Almost! 
I would turn around Projections and Tie Points. I think the Features are projected into space according to the image geometry. Where they intersect, there lies the Tie Point. I might be wrong but there doesn’t seem a reason to project an already known 3D point. In the end, the image has only 2D info and only by different orientation of several image planes and a vector projecting from those planes will, by intersection, lead to 3D info.
Yeah, I would like to know that obscure reason as well - probably just some remnant of an ancient way to visualize those values…
The colours (of the lines, I guess you mean) in the inspector tool (there are also colours of the images, which represent exif groups I think) represent the number of Tie Points that 2 images have in common. That can say something about the reliability of the alignment and therefore the geometry used to calculate the (internal/external?) orientation of the images, and by extension the projections.

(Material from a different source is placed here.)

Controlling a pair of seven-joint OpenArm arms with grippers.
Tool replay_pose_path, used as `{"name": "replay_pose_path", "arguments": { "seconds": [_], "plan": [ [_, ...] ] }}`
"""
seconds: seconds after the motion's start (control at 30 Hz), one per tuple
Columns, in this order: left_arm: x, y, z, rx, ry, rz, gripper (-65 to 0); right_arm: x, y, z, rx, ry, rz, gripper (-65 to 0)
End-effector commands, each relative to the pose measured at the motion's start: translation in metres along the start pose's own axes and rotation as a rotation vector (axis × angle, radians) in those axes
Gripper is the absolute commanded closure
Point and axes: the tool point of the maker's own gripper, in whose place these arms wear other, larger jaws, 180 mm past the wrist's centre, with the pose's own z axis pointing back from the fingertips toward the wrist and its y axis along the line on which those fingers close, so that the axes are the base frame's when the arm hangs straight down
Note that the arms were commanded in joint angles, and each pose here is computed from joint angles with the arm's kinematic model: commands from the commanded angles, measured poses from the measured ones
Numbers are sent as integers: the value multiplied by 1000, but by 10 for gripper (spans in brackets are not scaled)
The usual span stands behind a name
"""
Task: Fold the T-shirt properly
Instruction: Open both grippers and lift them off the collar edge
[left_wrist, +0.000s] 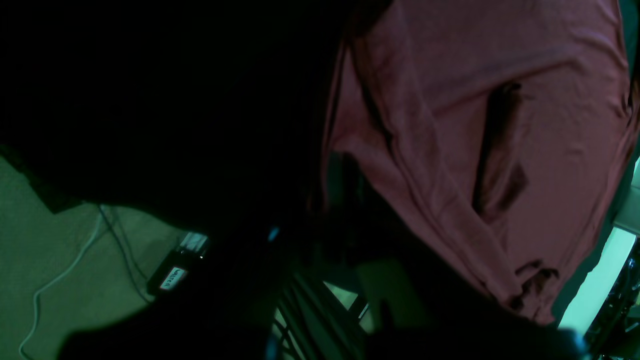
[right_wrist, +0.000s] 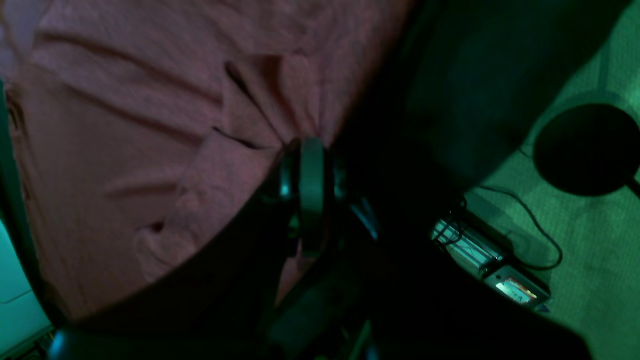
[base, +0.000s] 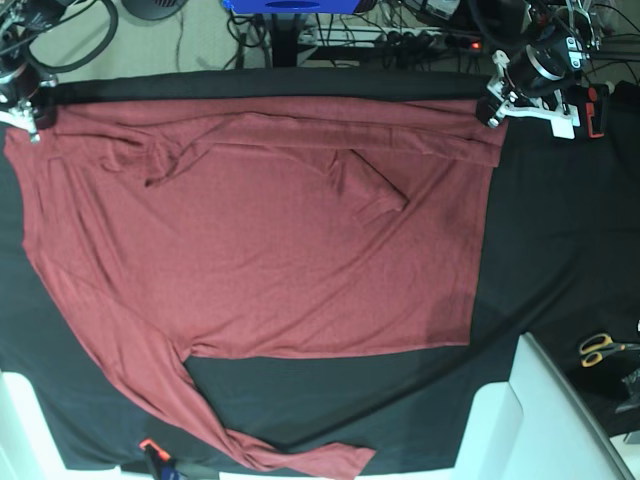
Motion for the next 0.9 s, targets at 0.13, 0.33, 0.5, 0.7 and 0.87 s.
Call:
{"name": "replay_pose_path", "arguments": {
  "seconds": [0.13,0.33,0.5,0.7,0.87],
  "plan": [
    [9,-1,5,-4,-25,-18,0,17,3,4,9,-47,14,0],
    [9,0,5,-2,-24,-17,0,16,3,3,8,-44,13,-8],
    [8,1,5,-1,-22,-15,0,16,2,3,7,-46,7,-84],
    [7,2,4,3,-18,-11,-118,18,2,5,7,-54,3,-224],
    [7,2,5,5,-19,-9,-316,17,0,6,2,-52,6,-228]
  ]
}}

Which leads us to the last one - the error is called REprojection error, which is the clue - the Tie point is being REprojected to the image and the difference between this point and the real feature gives the value. I guess that since it is quite rare that several vectors (aka projections) will intersect at exactly one point, the Tie Point is at a position with the smallest error. I could imagine that the reprojection uses the original vector but from the idealized position of the Tie Point and then counts the pixels to the real Feature. If that were true, then what you said isn’t far off, only that there are no pixels to measure at the Tie Point but only “at home” on the image plane.
Phew - you always make me think about things that I usually just file under “oh, I’ve read that before somewhere”…